I think of those summers when D and I are just sitting around. When I was home this summer, D and I would walk to Main Street and get pop and sit by the grocery store. We talked a lot, but we were also silent. I don't know if he thinks about those times, but I do.

My question, I guess, is this: when do you realize that those differences in relationship are more negative than positive? I have seen various families tear apart because those changes, those little changes, have affected their very view of each other. When do you know it's just healthy, natural differences--and not divisions of a more sinister nature?

Tuesday, October 03, 2006

a new semester

A new "school year" is about to begin at my college, and I'm finding myself on the other side of the desk. I am the one who must figure grades and tell people who use cell phones and are late what's what. It will be an interesting 15 weeks, to say the least.
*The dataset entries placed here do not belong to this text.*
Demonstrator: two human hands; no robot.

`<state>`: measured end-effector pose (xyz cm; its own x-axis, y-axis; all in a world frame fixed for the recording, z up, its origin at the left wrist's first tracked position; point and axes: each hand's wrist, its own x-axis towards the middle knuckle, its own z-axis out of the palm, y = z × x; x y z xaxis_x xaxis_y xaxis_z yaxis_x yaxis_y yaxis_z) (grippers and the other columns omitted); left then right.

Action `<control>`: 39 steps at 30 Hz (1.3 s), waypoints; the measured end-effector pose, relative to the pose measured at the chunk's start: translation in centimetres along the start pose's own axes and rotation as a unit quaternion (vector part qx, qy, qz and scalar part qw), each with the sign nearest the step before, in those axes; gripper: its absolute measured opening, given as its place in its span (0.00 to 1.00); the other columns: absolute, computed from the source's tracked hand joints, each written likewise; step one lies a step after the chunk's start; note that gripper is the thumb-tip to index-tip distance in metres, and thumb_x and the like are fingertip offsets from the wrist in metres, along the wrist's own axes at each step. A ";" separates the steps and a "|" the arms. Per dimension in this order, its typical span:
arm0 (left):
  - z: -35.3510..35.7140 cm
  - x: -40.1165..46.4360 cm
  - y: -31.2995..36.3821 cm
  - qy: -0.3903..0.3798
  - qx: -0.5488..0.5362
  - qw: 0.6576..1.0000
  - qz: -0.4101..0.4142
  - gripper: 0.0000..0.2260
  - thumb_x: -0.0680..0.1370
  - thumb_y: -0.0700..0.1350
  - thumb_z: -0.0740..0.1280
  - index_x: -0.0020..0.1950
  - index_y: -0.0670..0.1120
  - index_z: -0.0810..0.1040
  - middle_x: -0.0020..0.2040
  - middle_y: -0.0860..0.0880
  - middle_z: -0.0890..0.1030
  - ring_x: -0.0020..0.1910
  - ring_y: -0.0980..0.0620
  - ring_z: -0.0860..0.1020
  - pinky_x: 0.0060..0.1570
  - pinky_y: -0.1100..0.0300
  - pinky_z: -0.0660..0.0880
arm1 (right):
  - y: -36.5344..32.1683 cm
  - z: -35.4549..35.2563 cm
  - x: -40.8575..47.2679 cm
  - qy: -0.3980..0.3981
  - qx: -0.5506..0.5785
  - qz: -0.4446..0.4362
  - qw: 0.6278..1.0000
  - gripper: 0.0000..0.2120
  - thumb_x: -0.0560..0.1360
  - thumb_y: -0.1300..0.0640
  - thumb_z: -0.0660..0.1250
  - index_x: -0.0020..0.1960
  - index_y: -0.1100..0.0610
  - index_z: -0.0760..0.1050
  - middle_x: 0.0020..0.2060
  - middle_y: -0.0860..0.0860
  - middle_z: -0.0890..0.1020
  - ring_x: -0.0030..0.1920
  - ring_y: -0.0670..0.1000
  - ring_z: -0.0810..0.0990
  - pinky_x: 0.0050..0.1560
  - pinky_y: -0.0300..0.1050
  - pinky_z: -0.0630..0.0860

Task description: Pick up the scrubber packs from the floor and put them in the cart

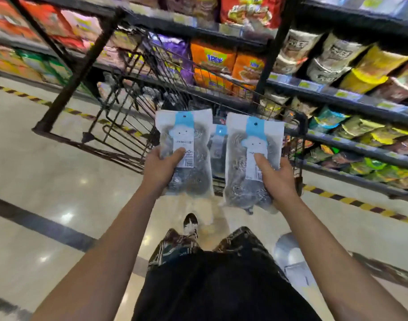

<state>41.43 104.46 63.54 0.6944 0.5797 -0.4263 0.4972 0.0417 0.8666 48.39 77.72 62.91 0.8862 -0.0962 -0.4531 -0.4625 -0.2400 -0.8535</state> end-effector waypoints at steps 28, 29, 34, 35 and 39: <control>8.6 26.7 -10.3 -0.162 0.491 0.852 -0.086 0.37 0.75 0.63 0.70 0.76 0.59 0.53 0.69 0.39 0.67 0.63 0.32 0.74 0.64 0.34 0.71 | 7.7 16.7 20.7 -0.086 -0.340 -0.019 0.937 0.44 0.76 0.47 0.74 0.83 0.51 0.52 0.65 0.61 0.79 0.63 0.65 0.78 0.58 0.57 0.76; 8.4 26.4 -10.3 -0.177 0.509 0.838 -0.083 0.34 0.75 0.62 0.70 0.75 0.61 0.55 0.68 0.39 0.67 0.62 0.32 0.74 0.65 0.34 0.71 | 7.8 16.5 20.5 -0.096 -0.366 -0.024 0.925 0.40 0.77 0.46 0.73 0.81 0.48 0.55 0.63 0.60 0.80 0.62 0.65 0.78 0.57 0.56 0.76; 8.3 26.0 -9.8 -0.188 0.555 0.807 -0.071 0.28 0.78 0.60 0.68 0.73 0.61 0.59 0.65 0.40 0.70 0.62 0.34 0.75 0.66 0.36 0.66 | 8.1 17.2 20.6 -0.100 -0.391 0.011 0.915 0.34 0.77 0.41 0.70 0.76 0.42 0.55 0.58 0.57 0.84 0.55 0.63 0.83 0.55 0.58 0.80; 8.4 25.9 -9.5 -0.193 0.560 0.803 -0.068 0.25 0.78 0.60 0.67 0.71 0.60 0.60 0.64 0.41 0.71 0.61 0.34 0.76 0.65 0.36 0.66 | 7.9 17.4 20.5 -0.104 -0.388 0.012 0.916 0.33 0.77 0.42 0.71 0.75 0.42 0.55 0.57 0.57 0.84 0.54 0.62 0.83 0.55 0.59 0.80; 7.9 25.1 -7.5 -0.184 0.557 0.807 -0.072 0.20 0.79 0.58 0.63 0.70 0.55 0.68 0.65 0.41 0.72 0.63 0.35 0.74 0.66 0.38 0.65 | 6.3 16.2 20.4 -0.146 -0.390 0.035 0.908 0.31 0.74 0.37 0.67 0.73 0.40 0.61 0.58 0.57 0.83 0.55 0.62 0.83 0.59 0.61 0.79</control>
<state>59.20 112.26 44.32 0.5932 0.3441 -0.7278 0.6027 -0.7892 0.1180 63.14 89.92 44.12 0.7578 0.0946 -0.6456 -0.2574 -0.8659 -0.4290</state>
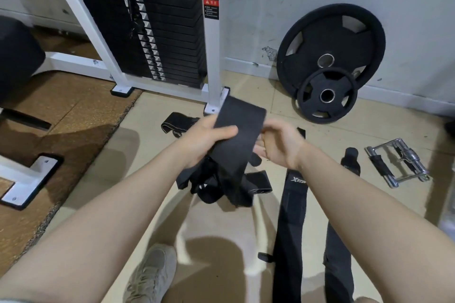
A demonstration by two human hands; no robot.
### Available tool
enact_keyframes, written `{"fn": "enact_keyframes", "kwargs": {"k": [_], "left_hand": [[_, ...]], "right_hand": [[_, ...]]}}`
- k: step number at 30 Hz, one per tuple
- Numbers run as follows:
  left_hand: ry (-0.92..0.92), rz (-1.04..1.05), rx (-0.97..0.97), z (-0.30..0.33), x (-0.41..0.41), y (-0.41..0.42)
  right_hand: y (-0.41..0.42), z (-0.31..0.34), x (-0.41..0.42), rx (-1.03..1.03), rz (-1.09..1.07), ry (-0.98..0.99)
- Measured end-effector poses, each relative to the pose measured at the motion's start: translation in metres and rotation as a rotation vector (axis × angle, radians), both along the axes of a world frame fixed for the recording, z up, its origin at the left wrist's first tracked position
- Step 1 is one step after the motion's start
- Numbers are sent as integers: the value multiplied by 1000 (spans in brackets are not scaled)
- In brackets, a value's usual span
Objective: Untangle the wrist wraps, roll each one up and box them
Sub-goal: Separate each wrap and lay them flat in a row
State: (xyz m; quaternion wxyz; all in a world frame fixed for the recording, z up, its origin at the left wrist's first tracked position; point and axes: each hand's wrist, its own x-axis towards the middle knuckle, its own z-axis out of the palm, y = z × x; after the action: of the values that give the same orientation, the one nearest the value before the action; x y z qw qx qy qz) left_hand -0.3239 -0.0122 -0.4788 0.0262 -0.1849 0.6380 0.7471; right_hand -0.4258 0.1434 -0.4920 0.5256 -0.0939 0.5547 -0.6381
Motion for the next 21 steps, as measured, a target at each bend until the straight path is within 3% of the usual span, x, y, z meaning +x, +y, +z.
{"fn": "enact_keyframes", "kwargs": {"k": [2, 4, 9, 13, 16, 21], "left_hand": [[-28, -124, -84, -5, 8, 5], [-58, -183, -192, -9, 13, 6], [-125, -256, -375, -19, 28, -2], [-121, -188, -187, -21, 36, -7], [-118, -223, -206, -19, 32, -11], [-88, -130, -206, -28, 18, -23]], "right_hand": [[-1, 11, -5, -210, -235, -201], [-6, 22, -6, -312, -368, -284], [-20, 41, 4, -235, -310, -48], [-27, 51, 2, -433, -476, -112], [-34, 49, -4, -511, -628, -189], [-35, 26, -9, -369, -604, -196]]}}
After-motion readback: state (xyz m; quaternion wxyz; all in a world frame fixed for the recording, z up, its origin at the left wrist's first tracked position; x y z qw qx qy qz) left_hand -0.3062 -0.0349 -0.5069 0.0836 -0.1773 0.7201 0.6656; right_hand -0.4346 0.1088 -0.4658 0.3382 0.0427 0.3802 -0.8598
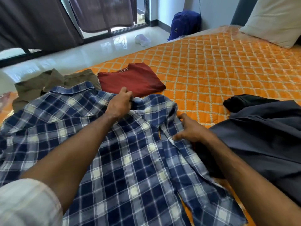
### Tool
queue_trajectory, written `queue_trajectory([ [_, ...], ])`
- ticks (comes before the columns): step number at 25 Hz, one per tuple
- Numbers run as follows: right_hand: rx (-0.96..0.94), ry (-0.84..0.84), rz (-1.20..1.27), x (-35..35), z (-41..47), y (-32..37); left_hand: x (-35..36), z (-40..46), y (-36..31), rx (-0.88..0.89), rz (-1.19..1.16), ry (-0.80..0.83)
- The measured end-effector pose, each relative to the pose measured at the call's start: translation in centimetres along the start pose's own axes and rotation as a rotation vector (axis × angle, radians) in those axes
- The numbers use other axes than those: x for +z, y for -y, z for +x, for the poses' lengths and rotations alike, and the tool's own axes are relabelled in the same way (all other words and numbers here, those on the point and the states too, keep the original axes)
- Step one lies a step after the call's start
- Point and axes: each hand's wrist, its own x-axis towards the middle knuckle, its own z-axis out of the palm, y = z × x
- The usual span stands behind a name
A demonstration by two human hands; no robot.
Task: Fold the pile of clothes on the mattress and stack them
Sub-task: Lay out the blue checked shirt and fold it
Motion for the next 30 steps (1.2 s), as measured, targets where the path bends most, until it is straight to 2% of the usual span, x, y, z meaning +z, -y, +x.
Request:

A friend from Sarah Lawrence emailed me yesterday. She's got a plummy internship at Tin House, a very respected lit journal, and she said her supervisor wanted her to glean work from SLC people. So, I'm going to send stuff to Tin House, of all funny hilarious turns of events. She said she doesn't have much pull, but she'd certainly read and try to pass on my work. I don't expect anything to come of it, yet, but it's a nice opportunity. We'll see what happens. It's been a contest-deadline couple of days. I've been sending stuff out into that cold cold world.